Date: Thu, 11 Dec 2025 11:51:36 +0530
On 2025-12-09 17:27, Sebastian Wittmeier via Std-Proposals wrote:
> It is not so simple.
>
> You have to ensure that no side-channels are introduced in any of the
> layers.
>
> E.g. If you use a result as index into memory, the CPU has to
> circumvent the caches and avoid combining transactions that no timing
> side-channel is introduced.
>
> The C++ code is compiled first into an intermediate representation
> (IR) and later into assembly code.
>
> And at each level optimizations according to certain rules are
> allowed.
>
> To avoid timing side-channels certain code transformations and
> optimizations have to be forbidden and the information about which
> values and code-paths are affected, has to be kept.
>
> Similar to a volatile value, which has rules about instruction
> reordering and rules about that each memory access actually has to
> happen.
>
> Basically you have variables, which can have certain values and
> afterwards the optimizer may change the flow of the program depending
> on the value of those variables. And translating into assembly has to
> make sure that neither the CPU does, e.g. circumvent the cache
> accessing the memory, use a (barrel) shifter without dependence on
> number of bits shifted.
>
> This code block has inputs and outputs. At the input the compiler
> should forget all knowledge, after the output the limitations are
> relaxed again.

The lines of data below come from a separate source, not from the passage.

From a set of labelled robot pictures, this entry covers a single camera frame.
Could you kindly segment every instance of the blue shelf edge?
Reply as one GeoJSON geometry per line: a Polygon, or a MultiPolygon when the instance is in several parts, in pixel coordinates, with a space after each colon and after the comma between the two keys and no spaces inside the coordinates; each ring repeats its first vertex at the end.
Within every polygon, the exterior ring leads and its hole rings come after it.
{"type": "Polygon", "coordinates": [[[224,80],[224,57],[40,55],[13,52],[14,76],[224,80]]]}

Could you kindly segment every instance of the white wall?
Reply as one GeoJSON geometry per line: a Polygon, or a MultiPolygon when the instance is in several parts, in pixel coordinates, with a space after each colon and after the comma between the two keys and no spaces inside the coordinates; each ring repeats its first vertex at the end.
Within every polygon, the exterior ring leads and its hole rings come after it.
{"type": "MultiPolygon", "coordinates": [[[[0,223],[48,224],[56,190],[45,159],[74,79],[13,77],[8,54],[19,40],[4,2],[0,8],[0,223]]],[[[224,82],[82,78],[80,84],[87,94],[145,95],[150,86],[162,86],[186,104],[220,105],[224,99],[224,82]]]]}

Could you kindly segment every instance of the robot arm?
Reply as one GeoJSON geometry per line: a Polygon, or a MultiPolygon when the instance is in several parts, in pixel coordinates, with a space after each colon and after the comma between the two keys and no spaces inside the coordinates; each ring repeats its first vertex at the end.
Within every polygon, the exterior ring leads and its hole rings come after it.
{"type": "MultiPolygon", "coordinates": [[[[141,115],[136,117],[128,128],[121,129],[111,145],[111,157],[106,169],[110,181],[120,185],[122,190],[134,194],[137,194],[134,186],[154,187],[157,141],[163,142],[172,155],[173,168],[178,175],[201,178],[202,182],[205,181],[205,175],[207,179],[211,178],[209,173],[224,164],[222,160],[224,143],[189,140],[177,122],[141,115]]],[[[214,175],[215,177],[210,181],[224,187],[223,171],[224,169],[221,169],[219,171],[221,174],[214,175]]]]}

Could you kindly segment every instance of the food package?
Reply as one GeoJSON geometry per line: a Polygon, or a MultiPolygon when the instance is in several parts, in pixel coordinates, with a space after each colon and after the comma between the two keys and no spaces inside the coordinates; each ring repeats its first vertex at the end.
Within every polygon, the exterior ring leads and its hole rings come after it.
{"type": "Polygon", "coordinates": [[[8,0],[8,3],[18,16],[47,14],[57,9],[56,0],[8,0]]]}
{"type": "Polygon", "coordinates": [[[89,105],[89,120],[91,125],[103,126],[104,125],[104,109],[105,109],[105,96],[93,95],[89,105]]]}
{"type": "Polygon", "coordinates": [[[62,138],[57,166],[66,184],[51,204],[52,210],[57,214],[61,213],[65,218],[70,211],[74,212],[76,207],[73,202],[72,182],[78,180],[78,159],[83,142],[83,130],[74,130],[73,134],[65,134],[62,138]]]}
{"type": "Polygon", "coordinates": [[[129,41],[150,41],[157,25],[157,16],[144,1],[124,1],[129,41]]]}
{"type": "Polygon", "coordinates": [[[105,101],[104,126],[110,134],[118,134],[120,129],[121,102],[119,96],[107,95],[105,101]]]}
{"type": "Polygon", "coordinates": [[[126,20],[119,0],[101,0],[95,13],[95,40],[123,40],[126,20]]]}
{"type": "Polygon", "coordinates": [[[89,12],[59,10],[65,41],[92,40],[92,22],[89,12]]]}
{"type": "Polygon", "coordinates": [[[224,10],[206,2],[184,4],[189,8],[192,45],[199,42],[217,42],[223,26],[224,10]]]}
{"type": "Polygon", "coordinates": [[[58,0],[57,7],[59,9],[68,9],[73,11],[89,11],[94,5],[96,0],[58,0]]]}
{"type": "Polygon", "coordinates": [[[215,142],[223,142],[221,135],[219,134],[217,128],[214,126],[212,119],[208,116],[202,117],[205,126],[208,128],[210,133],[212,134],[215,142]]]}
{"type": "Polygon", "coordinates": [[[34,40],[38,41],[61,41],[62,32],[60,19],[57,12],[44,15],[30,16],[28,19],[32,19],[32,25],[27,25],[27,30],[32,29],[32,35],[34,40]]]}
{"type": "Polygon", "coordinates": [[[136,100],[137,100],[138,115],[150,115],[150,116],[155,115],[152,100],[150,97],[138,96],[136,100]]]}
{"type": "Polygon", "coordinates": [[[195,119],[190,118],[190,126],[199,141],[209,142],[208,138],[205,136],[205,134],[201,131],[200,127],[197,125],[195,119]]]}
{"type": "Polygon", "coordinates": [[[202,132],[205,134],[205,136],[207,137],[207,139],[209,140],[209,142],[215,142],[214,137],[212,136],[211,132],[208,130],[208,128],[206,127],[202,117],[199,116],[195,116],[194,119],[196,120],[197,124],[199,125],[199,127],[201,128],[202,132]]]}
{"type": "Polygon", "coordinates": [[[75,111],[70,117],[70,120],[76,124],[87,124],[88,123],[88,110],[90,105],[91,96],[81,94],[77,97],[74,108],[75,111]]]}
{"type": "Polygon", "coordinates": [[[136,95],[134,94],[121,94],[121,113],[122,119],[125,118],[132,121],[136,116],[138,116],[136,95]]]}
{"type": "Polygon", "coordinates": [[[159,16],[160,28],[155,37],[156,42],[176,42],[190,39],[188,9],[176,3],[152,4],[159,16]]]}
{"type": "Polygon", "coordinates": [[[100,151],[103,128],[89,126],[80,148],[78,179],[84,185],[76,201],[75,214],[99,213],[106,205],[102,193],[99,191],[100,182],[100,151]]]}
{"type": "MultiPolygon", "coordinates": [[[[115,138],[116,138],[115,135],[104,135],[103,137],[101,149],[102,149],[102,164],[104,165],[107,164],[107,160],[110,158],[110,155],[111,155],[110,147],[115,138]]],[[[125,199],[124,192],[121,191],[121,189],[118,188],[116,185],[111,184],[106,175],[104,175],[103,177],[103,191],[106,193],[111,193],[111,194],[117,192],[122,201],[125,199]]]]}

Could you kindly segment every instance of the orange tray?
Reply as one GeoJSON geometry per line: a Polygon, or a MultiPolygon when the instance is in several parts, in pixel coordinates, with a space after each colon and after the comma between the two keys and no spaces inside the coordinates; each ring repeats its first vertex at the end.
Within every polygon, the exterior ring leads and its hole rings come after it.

Also one has to make sure that this code block is
> compiled only into one variant.
>
>> -----Ursprüngliche Nachricht-----
>> Von: David Brown via Std-Proposals <std-proposals_at_[hidden]>
>> Gesendet: Di 09.12.2025 12:40
>> Betreff: Re: [std-proposals] Constant-time selection primitive
>> following memset_explicit precedent
>> An: std-proposals_at_[hidden]; Jonathan Wakely
>> <cxx_at_[hidden]>;
>> CC: David Brown <david.brown_at_[hidden]>;
>>
>> I'm wondering if there is a simpler solution that could be used to
>> implement any of these "explicit" functions, as well as related
>> uses:
>>
>> template<class T>
>> T hide_value(T x) noexcept;
>>
>> (The C version could be a _Generic macro rather than just supporting
>>
>> uintmax_t.)
>>
>> The semantics of "hide_value" would be that it returns the argument
>> without changing its value, but the compiler is forbidden from
>> tracking
>> anything about its value, other than that it is valid. (Thus if "T"
>> is
>> "bool", the compiler can still assume that "hide_value(x)" is either
>> 0
>> or 1.)
>>
>> Your select_explict then becomes:
>>
>> T select_explicit(bool cond, T a, T b) {
>> T mask = -(T)(!!cond);
>> return (a & hide_value(mask)) | (b & hide_value(~mask));
>> }
>>
>> The compiler knows that "mask" is either all zeros or all ones, and
>> that
>> "~mask" is its complement, and how they depend on "cond". But it
>> does
>> not know anything about "hide_value(mask)" or "hide_value(~mask)",
>> or
>> how they relate, and therefore has to generate code that does the
>> "and"
>> operations and the "or" operation.
>>
>> A test implementation (considering only small, simple types) of
>> "hide_value" for gcc and clang could be :
>>
>> T hide_value(T x)
>> {
>> __asm__ volatile ("" : "+g" "" (x));
>> }
>>
>> A more general, but less efficient implementation could be :
>>
>> T hide_value(T x)
>> {
>> volatile T y = x;
>> return y;
>> }
>>
>> I'd still be in favour of having your suggested _explicit functions
>> in
>> the standard library, but "hide_value" (or something along those
>> lines)
>> might allow more generic implementations, and let people write
>> additional _explicit-style functions without having to wait for them
>> to
>> be added in later standards.
Thanks for the discussion. I agree that `hide_value` doesn't solve
microarchitectural timing, even if the compiler emits perfect code, cpus
can still leak timing through variable time instructions, cache
behavior, data depending prefetching, and yes speculative execution,
but here is the thing, the C and C++ Standard can't mandate CPU
Behavior, what it can do is, guarantee the compiler won't introduce
timing dependencies, it can specify the intent (just like
memset_explicit does) so implementations know what's needed, and then it
leaves room for implementations to use hardware features like Intel
DOIT, ARM DIT
and afaik this is exactly what memset_explicit does, it states the
intent ("make this data inaccessible") without defining "optimization"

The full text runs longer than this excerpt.